Apparently they had a ‘muter that was making everyone sick and couldn't figure out why even after going through the list of potential culprits. Leaking chemicals, poor air circulation, a faulty gyro, nothing seemed to be wrong. What was making people dizzy, light headed, slightly nauseous and giving them headaches?
“Sounds like being car sick,” I suggested half joking.
“How do you get motion sickness on a ship with a ride as smooth as glass?” Temple asked, her expression shaded with doubt.
“What is car sick?” Imbler asked in his reedy, metallic voice. When I explained it to him, Stan suddenly stood upright.
My favorite kind of joke is the “the grenade” where the punch line is like pulling the pin and waiting for the recipient to get it. That’s what happened when the answer came to the three of us humans simultaneously.
“The Lunchbox,” Stan said.
The Lunchbox is an affectionate term for the Gravity Force Generator that is standard on virtually every ship. It’s size varies from a standard lunchbox to a large suitcase depending on the power needed to create one gee. Don’t ask me how it works, Temple tried to explain it once and it went right over my head but it’s ancient technology to extraterrestrials.
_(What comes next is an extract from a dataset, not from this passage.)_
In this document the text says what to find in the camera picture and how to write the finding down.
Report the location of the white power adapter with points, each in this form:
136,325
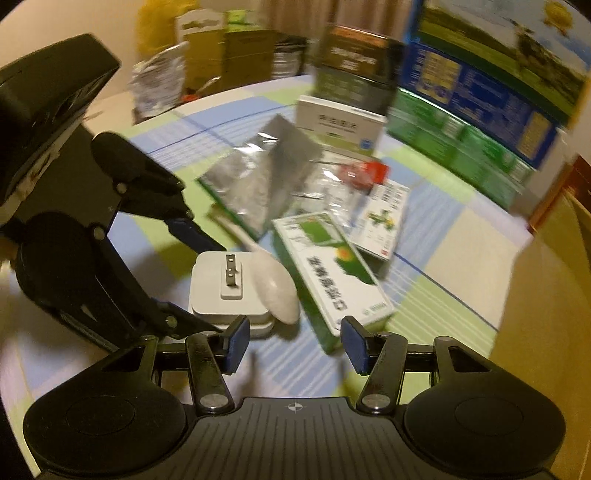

Everyone made a beeline to the ship’s open engine hatch. Amid the tubes, wires and components was an inconspicuous gray metal box. A few swift turns of a socket wrench later, Temple had the cover removed and a diagnostic machine was attached. Sure enough, it was determined that the machine was malfunctioning, causing intermittent mini episodes of zero gravity. Motion sickness.
“Pretty good, little one,” George nudged me with an elbow as we all returned to our regular work. I gave him a reluctant smile. He was the only one who could get away with calling me that.
I worked with George a lot and we enjoyed each other’s company. His four arms were a constant source of wonder to me. He crossed his upper arms when he was pondering. When he parked his lower hands on his hips, he was annoyed. When he did both-you don’t want to be around him.
Stan hired him as a grunt because of his extraordinary strength. Once when I was helping him with a Collier, three of his arms were busy holding the engine's cowling.
“Will you hand me that drill please?” He asked with his usual politeness, pointing with his free hand to a large pneumatic tool lying on a nearby table. I went to pick it up and promptly dropped it on the floor, it was so damn heavy.
“You need help with that?” he asked.
“No, I got it.” I groaned, straining under the weight. He watched patiently as I dragged it along until I was close enough, then picked it up with ease. Pride is a terrible vice.
I was glad for his friendship as I still felt like an outsider at the shop. My work was considered cosmetic and often the last part of the detailing process so the mechanics had no interest in it. I spent a lot of time alone crawling around under control counters and jammed into small spaces installing wiring or components.
“Hey little one, come join us for a beer,” George called to me as I sat exhausted after spending two hours in a Cassarin space yacht putting in the ugliest carpet.
He gave me an inviting look with his large childlike eyes, knowing how important it was for me to be included with the gang. I tended to keep to myself out of shyness or feeling out classed. I valued the freedom of Mark’s Station but had moments of regret as loneliness gripped me while sitting in my tiny apartment feeling a bit homesick.
“Sure,” I said, smiling at the offer.